What is a racecard?
Whether you are a regular racegoer or a once-a-week, stay-at-home punter, the racecard is arguably your most important source of information. On the racecourse, a racecard, which can be bought inexpensively, or may be included in the price of admission, takes the form of a printed booklet, akin to a theatre programme. In this case, the racecard contains information about the racecourse, the races to be run and the runners in each race.

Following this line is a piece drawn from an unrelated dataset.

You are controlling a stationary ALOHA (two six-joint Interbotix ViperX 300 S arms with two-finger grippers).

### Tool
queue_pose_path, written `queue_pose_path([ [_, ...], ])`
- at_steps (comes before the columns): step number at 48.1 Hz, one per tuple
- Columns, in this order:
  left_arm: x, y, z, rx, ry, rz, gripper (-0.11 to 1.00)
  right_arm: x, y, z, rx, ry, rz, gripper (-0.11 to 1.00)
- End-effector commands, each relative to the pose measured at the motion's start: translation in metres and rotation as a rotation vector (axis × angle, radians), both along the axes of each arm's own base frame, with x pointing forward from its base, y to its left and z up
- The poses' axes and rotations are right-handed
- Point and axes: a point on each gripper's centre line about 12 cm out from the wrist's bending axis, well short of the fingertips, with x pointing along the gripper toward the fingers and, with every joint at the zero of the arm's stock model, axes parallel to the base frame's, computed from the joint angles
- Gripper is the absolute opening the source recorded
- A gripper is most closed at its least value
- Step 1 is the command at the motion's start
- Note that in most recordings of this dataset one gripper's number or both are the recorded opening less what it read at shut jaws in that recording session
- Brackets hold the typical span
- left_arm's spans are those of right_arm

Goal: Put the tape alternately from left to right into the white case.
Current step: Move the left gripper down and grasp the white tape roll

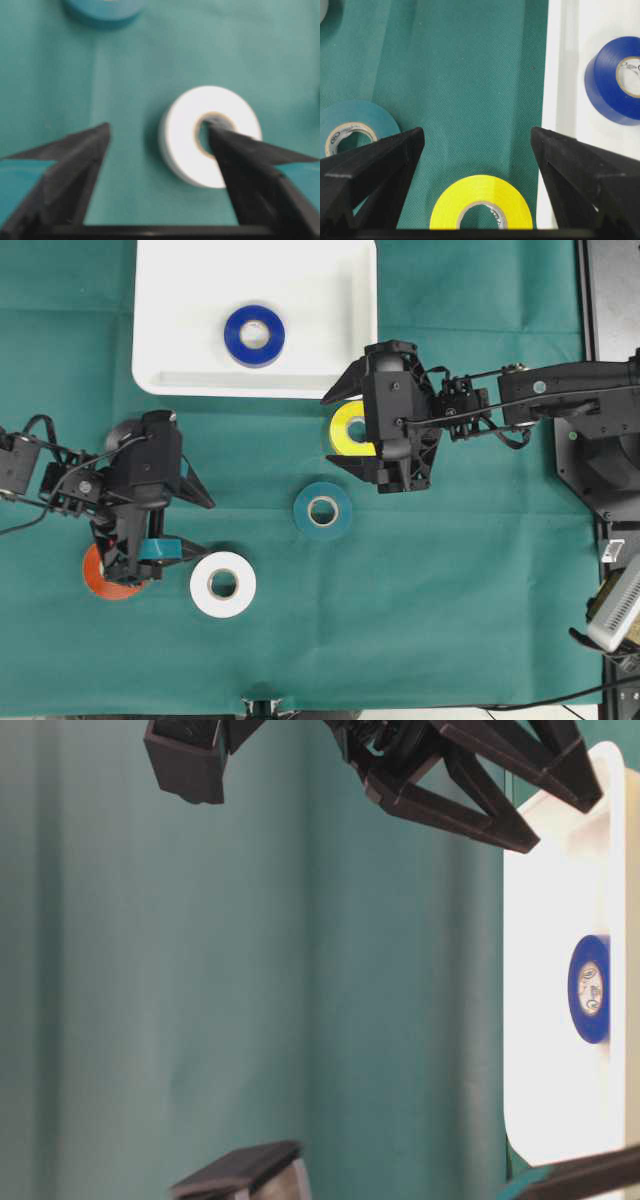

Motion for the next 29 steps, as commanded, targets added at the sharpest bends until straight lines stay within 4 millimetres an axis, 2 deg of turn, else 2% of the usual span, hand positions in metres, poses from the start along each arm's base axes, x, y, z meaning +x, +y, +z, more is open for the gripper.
queue_pose_path([
  [1, 0.007, -0.005, 0.003, -0.021, 0.011, 0.01, 0.94, 0.002, 0.001, 0.006, -0.001, -0.023, 0.006, 0.71],
  [6, 0.013, -0.01, -0.005, -0.025, 0.084, 0.021, 0.99, 0.002, 0.001, 0.006, -0.001, -0.021, 0.006, 0.71],
  [16, 0.021, -0.013, -0.008, -0.023, 0.216, 0.051, 0.99, 0.002, 0.001, 0.005, -0.001, -0.018, 0.006, 0.71],
  [29, 0.03, -0.017, -0.006, -0.041, 0.245, 0.074, 1.0, -0.001, 0.001, 0.002, -0.001, -0.011, 0.006, 0.71],
])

Racecards are also printed in industry publications, such as the ‘Racing Post’, and in other daily newspapers. In this case, the list of runners and riders is printed, race-by-race, and includes key information, such as the saddlecoth number and name of each horse, its age, the weight it is set to carry, the name of its jockey and trainer and the colours worn by the jockey. A brief synopsis of the recent form of each horse is included, as a series of form figures alongside its name, which indicate its finishing position in its last five or six races. Of course, form figures alone may not provide all the information you need to make an informed betting decision, but may, at least, provide some quick, simple clues to where you should focus any further analysis.

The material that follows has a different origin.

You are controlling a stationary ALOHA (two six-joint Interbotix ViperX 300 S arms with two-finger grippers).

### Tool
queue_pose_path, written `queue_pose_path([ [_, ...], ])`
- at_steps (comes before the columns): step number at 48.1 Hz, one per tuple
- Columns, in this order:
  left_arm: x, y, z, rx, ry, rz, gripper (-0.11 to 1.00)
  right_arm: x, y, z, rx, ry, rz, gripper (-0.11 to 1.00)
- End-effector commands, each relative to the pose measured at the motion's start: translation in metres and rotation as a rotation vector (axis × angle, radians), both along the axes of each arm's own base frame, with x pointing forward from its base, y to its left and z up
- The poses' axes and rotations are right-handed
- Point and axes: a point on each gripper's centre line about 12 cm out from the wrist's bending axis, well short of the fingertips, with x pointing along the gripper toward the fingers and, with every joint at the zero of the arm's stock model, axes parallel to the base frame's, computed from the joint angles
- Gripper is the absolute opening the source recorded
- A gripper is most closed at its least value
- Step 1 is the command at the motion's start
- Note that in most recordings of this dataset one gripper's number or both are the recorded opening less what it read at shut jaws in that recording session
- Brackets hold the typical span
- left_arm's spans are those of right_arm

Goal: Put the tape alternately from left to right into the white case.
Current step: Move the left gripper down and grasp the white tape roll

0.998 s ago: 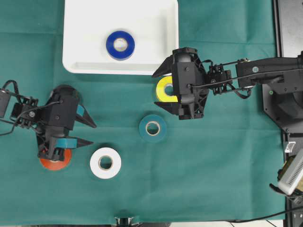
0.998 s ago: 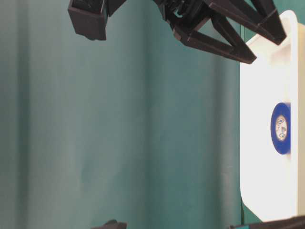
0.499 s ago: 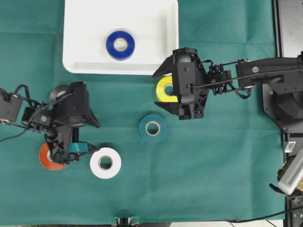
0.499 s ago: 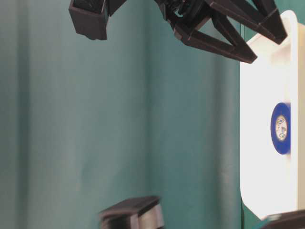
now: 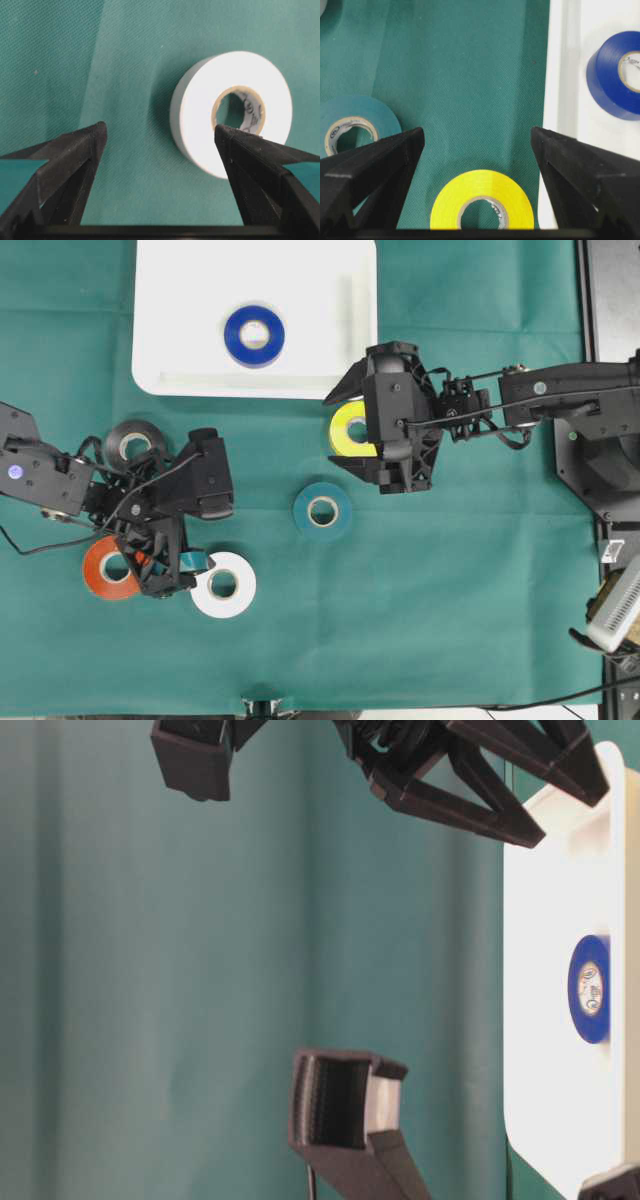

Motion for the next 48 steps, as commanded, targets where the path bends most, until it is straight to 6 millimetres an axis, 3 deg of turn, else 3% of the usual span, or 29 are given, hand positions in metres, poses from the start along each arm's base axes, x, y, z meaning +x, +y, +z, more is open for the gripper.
queue_pose_path([
  [1, 0.009, -0.005, 0.014, -0.015, -0.042, -0.004, 1.0, 0.002, 0.001, 0.005, 0.001, -0.021, 0.006, 0.71],
  [14, 0.019, -0.01, 0.008, -0.035, -0.01, 0.029, 1.0, 0.001, 0.001, 0.004, 0.0, -0.017, 0.005, 0.71],
  [23, 0.017, -0.014, -0.005, -0.043, 0.031, 0.044, 1.0, 0.001, 0.001, 0.004, 0.0, -0.018, 0.006, 0.71],
  [33, 0.014, -0.023, -0.006, -0.038, 0.038, 0.019, 1.0, 0.001, 0.001, 0.005, 0.0, -0.02, 0.006, 0.71],
  [48, 0.014, -0.021, -0.019, -0.027, 0.069, 0.025, 1.0, 0.002, 0.001, 0.005, 0.002, -0.021, 0.005, 0.71],
])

Historically, the term ‘sweepstakes’, or ‘stakes’ for short, was used to describe a horse race in which all, or at least the vast majority, of the prize money comprises entry fees, declaration fees and forfeits paid by owners. Nowadays, this description is somewhat outdated and the term ‘stakes race’ more commonly refers to a horse race classified in the upper echelon of Flat racing or, in other words, a Listed or Group race.

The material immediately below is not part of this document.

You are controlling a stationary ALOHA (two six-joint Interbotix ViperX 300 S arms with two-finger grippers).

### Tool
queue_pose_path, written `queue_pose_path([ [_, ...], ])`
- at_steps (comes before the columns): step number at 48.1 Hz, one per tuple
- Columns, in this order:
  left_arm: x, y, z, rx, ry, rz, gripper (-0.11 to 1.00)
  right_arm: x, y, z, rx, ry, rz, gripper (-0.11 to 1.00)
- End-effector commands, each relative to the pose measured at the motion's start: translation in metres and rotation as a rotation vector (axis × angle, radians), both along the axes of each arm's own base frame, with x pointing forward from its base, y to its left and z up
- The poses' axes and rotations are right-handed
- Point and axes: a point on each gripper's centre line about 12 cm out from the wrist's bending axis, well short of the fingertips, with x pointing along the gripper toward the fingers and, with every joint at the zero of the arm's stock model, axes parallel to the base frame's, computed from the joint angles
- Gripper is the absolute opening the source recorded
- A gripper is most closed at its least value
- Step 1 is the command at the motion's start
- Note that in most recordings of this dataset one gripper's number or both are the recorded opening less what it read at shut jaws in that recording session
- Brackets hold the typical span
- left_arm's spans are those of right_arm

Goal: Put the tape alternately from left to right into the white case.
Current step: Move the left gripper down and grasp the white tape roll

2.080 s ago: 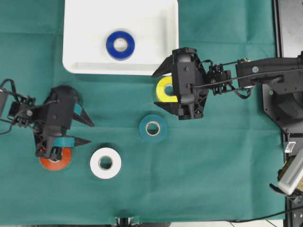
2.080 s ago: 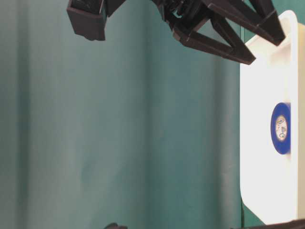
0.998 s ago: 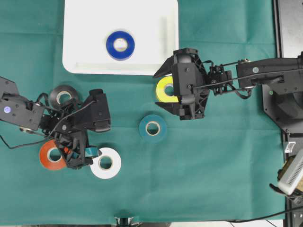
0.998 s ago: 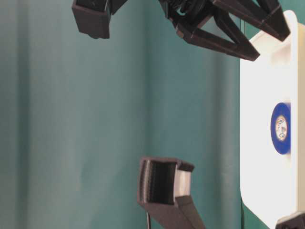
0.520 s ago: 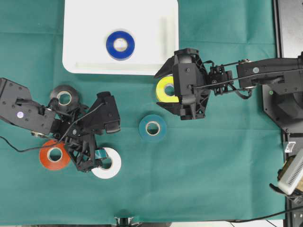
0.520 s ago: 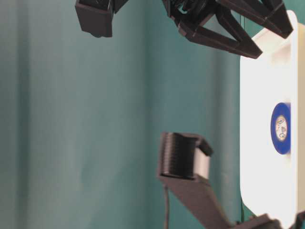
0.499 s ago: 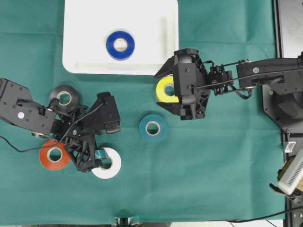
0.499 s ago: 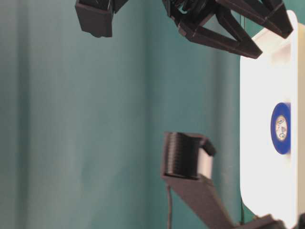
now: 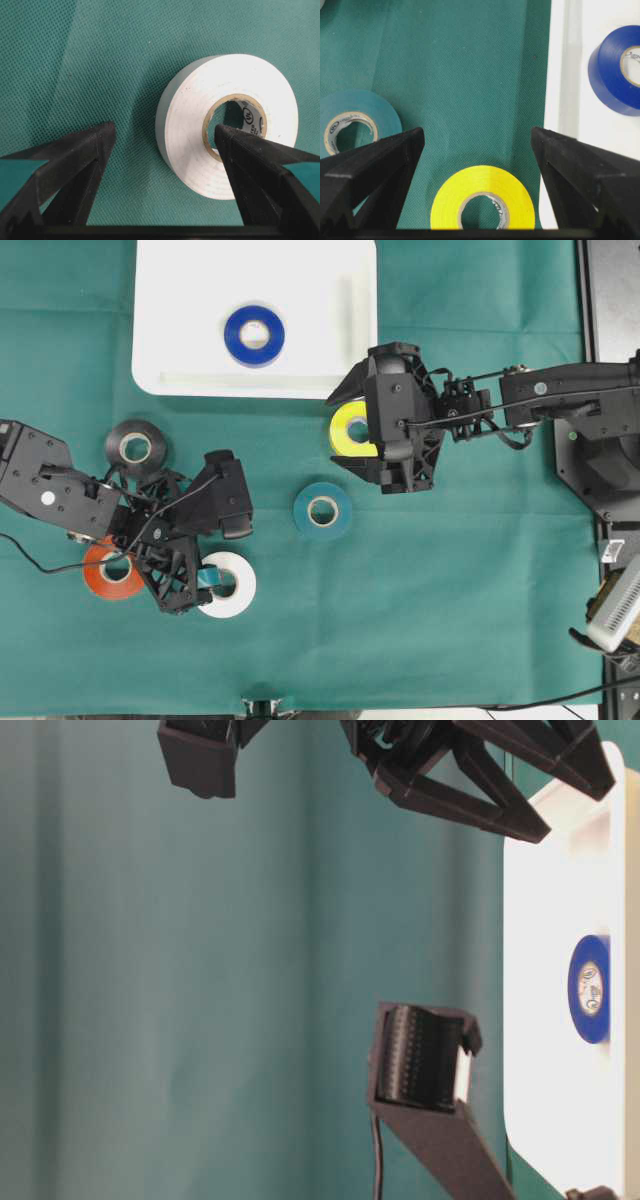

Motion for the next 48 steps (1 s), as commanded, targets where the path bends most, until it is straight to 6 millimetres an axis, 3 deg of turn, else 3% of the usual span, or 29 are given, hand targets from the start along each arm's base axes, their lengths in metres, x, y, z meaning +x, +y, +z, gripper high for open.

Strictly speaking, the Winners’ Enclosure is, as the name suggests, the designated area of a racecourse to which winning and placed horses return after passing the winning post to be reunited with their owners, unsaddled and, of course, to receive the adulation of the racing public. The winners’ enclosure may be incorporated into the Parade Ring, around which horses walk before the start of a race, as may the Unsaddling Enclosure, in which unplaced horses are unsaddled and washed down afterwards.